▶ **YOUR OBJECTIVE**
Give the data below again, word for word.

(INFORMATION SUPPLIED)

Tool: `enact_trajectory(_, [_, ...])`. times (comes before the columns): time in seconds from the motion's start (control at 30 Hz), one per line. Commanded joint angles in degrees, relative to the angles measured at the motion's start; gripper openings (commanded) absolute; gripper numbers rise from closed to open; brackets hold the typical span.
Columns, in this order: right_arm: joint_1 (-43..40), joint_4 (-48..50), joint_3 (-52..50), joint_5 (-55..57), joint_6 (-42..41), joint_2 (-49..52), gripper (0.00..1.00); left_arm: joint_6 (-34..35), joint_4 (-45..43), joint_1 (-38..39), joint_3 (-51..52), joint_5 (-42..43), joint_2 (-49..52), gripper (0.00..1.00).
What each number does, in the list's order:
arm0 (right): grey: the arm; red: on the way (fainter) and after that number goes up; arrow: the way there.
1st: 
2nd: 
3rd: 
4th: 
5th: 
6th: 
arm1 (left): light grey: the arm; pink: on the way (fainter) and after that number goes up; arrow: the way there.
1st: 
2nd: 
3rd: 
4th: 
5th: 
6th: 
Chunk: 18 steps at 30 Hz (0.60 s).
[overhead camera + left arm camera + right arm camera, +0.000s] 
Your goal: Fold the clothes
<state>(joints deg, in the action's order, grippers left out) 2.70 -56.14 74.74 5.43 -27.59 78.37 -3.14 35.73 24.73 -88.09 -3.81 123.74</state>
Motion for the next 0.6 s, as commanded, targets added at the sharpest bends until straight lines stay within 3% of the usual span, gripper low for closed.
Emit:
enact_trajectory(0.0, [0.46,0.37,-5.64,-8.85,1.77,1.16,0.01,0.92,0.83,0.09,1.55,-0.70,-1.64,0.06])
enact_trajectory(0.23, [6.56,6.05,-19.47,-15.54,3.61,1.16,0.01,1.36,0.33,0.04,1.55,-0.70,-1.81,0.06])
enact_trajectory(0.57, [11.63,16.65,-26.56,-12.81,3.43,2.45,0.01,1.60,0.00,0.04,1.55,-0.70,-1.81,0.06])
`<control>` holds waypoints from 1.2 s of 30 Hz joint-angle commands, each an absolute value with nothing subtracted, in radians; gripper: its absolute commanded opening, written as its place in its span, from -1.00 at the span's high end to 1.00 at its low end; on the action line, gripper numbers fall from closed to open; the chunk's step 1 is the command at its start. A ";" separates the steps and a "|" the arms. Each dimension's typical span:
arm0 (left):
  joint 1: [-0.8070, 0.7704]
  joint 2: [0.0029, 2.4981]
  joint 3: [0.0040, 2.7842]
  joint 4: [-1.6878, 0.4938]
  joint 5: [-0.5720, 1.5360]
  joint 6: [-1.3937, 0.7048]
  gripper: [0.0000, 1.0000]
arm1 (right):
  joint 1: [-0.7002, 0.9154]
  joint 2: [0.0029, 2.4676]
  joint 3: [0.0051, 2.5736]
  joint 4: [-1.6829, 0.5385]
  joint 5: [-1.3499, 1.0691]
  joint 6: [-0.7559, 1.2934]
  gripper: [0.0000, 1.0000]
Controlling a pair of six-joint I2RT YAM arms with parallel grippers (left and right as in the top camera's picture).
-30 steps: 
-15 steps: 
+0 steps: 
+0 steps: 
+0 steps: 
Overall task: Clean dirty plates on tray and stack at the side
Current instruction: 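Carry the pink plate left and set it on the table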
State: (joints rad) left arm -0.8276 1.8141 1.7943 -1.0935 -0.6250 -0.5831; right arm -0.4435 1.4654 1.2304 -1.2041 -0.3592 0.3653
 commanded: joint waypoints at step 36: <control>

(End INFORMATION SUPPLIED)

▶ **EXERCISE RESPONSE**
Tool: `enact_trajectory(_, [_, ...])`. times (comes before the columns): time in seconds from the motion's start (control at 30 Hz), one per line. Commanded joint angles in degrees, relative to the angles measured at the motion's start; gripper openings (commanded) absolute; gripper numbers rise from closed to open; brackets hold the typical span.
Columns, in this order: right_arm: joint_1 (-43..40), joint_4 (-48..50), joint_3 (-52..50), joint_5 (-55..57), joint_6 (-42..41), joint_2 (-49..52), gripper (0.00..1.00); left_arm: joint_6 (-34..35), joint_4 (-45..43), joint_1 (-38..39), joint_3 (-51..52), joint_5 (-42..43), joint_2 (-49..52), gripper (0.00..1.00).
What each number does, in the list's order:
arm0 (right): grey: the arm; red: on the way (fainter) and after that number goes up; arrow: the way there.
1st: 
2nd: 
3rd: 
4th: 
5th: 
6th: 
arm1 (left): light grey: the arm; pink: on the way (fainter) and after that number goes up; arrow: the way there.
1st: 
2nd: 
3rd: 
4th: 
5th: 
6th: 
Chunk: 18 steps at 30 Hz (0.60 s).
[overhead camera + left arm camera + right arm camera, +0.000s] 
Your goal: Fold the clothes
<state>(joints deg, in the action's order, grippers left out) 2.70 -56.14 74.74 5.43 -27.59 78.37 -3.14 35.73 24.73 -88.09 -3.81 123.74</state>
Motion for the next 0.6 s, as commanded, targets added at the sharpest bends until straight lines stay within 3% of the usual span, gripper low for closed.
Emit:
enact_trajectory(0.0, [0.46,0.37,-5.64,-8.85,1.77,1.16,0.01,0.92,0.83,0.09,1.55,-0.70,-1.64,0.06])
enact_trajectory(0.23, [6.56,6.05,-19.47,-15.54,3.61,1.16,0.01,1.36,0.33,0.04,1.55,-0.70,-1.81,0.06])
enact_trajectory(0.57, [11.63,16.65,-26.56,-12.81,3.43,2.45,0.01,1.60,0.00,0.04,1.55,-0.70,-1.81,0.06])
`<control>` holds waypoints from 1.2 s of 30 Hz joint-angle commands, each an absolute value with nothing subtracted, in radians; gripper: its absolute commanded opening, written as its place in its span, from -1.00 at the span's high end to 1.00 at its low end; on the action line, gripper numbers fall from closed to open; the chunk's step 1 is the command at its start. A ";" separates the steps and a "|" the arms. Each dimension's typical span:
arm0 (left):
  joint 1: [-0.8070, 0.7704]
  joint 2: [0.0029, 2.4981]
  joint 3: [0.0040, 2.7842]
  joint 4: [-1.6878, 0.4938]
  joint 5: [-0.5720, 1.5360]
  joint 6: [-1.3937, 0.7048]
  gripper: [0.0000, 1.0000]
arm1 (right):
  joint 1: [-0.7002, 0.9154]
  joint 2: [0.0029, 2.4676]
  joint 3: [0.0051, 2.5736]
  joint 4: [-1.6829, 0.5385]
  joint 5: [-1.3499, 1.0691]
  joint 6: [-0.7559, 1.2934]
  gripper: [0.0000, 1.0000]
Controlling a pair of six-joint I2RT YAM arms with parallel grippers (left and right as in the top camera's picture).
-30 steps: 
-15 steps: 
+0 steps: 
+0 steps: 
+0 steps: 
Overall task: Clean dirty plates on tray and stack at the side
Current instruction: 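Carry the pink plate left and set it on the table
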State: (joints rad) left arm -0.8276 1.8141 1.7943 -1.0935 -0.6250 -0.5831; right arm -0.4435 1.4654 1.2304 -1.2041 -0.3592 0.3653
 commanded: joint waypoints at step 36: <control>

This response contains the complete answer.